When you think back on your first job, what is the very first sense that you remember? I’m not talking about working for family. I’m talking about the first job you interviewed for, even if it was one you resented. I remember walking into the smell of sawdust, cigarettes, cheap coffee, paint, and that slightly sweet smell of dust disintegrating on very hot metal surfaces.

My best friend was a theater brat at the local community theater. One afternoon at the end of freshman year in high school, in those strange, end of year, post-exam, pre-graduation days of early June, she needed a ride to rehearsal and I obliged. It was hot. The road was being repaved out front after the spring pothole season. Inside the theater the cool darkness wrapped itself around me as I sank into the faded, threadbare, velveteen seat. Until this point I had rarely been in a theater as an audience member. I had only seen a few live performances and never a rehearsal.

It seems so very strange to me to write that last sentence. I cannot fathom now that I once had not known the single slightest thing about how a theater worked. Sitting in that prickly seat in the dark, I realized that the thought had never crossed my mind that someone could do what those people were doing in the middle of the day, in the middle of the week, in the center of town in June. And they got paid to do it too.

I realized that my paradigm followed that adults went to an office to work during the day. That jobs were dull, the boss was a boob, the pay was terrible, and the prospects of it ever changing bore a striking resemblance to a snowball in – well anyway. I believed that performers of this level did something else during the day. I mean, of course I knew then that people did work in places other than offices for a living. But it never occurred to me that I might be able to do something other than work in an office. The liberation made me shiver and draw in a deep breath.

To say I got bitten by the proverbial bug might better be described as the summer I ran away with the theater for 15 years. My greatest fortune in life thus far has been that the very first job I interviewed for and was hired to also became not only my lifelong passion but also a teacher that all worlds are possible.

I spent this past weekend, as I often do in the warmer weather, at a festival with friends, many of whom were vending or performing. Theirs is a life often glamorized and polished with the rag of gypsy mystery. Both characterizations are patently false as the life of a nomadic performer is as glamorous as setting up tents in the pouring rain knowing that attendance will be meager at best and certainly not pay for the space let alone dinner or gas to the next festival. The Roma might have a few words of caution about the word gypsy. Not a single one of these friends would ever choose willingly to sit in an office building.

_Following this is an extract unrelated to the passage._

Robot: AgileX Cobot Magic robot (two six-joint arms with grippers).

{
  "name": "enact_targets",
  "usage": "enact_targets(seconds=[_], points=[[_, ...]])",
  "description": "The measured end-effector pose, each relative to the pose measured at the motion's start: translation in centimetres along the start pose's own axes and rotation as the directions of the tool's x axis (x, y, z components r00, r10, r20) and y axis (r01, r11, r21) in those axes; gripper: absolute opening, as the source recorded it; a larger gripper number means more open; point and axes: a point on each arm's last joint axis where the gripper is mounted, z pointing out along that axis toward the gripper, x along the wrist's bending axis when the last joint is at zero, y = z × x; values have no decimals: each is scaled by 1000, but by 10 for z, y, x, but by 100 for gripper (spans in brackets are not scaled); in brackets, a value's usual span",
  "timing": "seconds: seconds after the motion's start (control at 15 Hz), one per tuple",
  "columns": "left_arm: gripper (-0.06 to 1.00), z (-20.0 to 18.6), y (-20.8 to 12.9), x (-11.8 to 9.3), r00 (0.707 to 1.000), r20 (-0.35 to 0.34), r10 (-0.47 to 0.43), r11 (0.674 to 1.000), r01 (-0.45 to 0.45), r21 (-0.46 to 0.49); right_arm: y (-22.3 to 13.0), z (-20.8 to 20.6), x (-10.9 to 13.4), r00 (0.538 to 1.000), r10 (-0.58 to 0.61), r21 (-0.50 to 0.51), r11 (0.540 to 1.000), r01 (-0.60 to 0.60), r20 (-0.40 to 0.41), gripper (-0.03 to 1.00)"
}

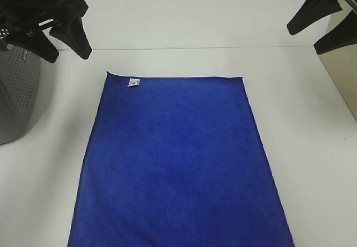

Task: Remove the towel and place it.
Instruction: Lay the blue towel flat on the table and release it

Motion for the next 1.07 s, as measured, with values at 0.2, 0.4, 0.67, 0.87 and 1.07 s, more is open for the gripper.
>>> enact_targets(seconds=[0.2, 0.4, 0.67, 0.87, 1.07], points=[[62, 32, 25, 35, 996, 35, -86, 996, 85, 15, 46, 22, -25, 1000, 0, -1, 1000, 0, 10, 69], [62, 63, 41, 63, 986, 80, -144, 989, 143, 29, 84, 44, -47, 1000, -17, -21, 1000, 17, 18, 69], [62, 99, 65, 87, 985, 83, -151, 989, 150, 18, 111, 78, -77, 999, -18, -11, 1000, 18, 32, 69], [62, 116, 85, 96, 988, 92, -125, 992, 125, 5, 112, 107, -100, 999, 2, 43, 999, -4, 51, 69], [62, 135, 95, 105, 992, 80, -93, 995, 91, 30, 109, 132, -117, 998, 32, 92, 995, -36, 45, 69]])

Then there is my dear friend, the actuary. She deals with risk assessment and management in a large financial firm specializing in international transactions. To say her job is the polar opposite of my entire existence is an understatement. She spends her days in an office glued to several large computer screens scrolling through numbers, talking about human nature, and assessing how it might affect decision making. Her job is figuring out how to keep the two separate for the health of both. The idea of living life on the road and camping most weekends would cause her anxiety that would rock an elephant.

How many of us have friends who make their living doing exactly what they are best suited for? How many friends do you have who are doing exactly what they love to do and getting paid to do it? How do you weigh the cost to your spirit against tithing homage to a paycheck?

Did you choose your career or did it choose you? Is your heart full when you do what you call your work? Is it serving your greater purpose to do your job? What would it take to live your dreams?

It’s a scary prospect to leap at that moon. It feels like leaving all sanity behind and landing among a pile of asteroids colliding. Sure there are risks and exchanges to be made when you follow your heart. Do you want to feel like you do when you are in your most productive, happiest, strongest place? There is nothing that says you need to stay doing the same thing forever unless you want to. Do you want to?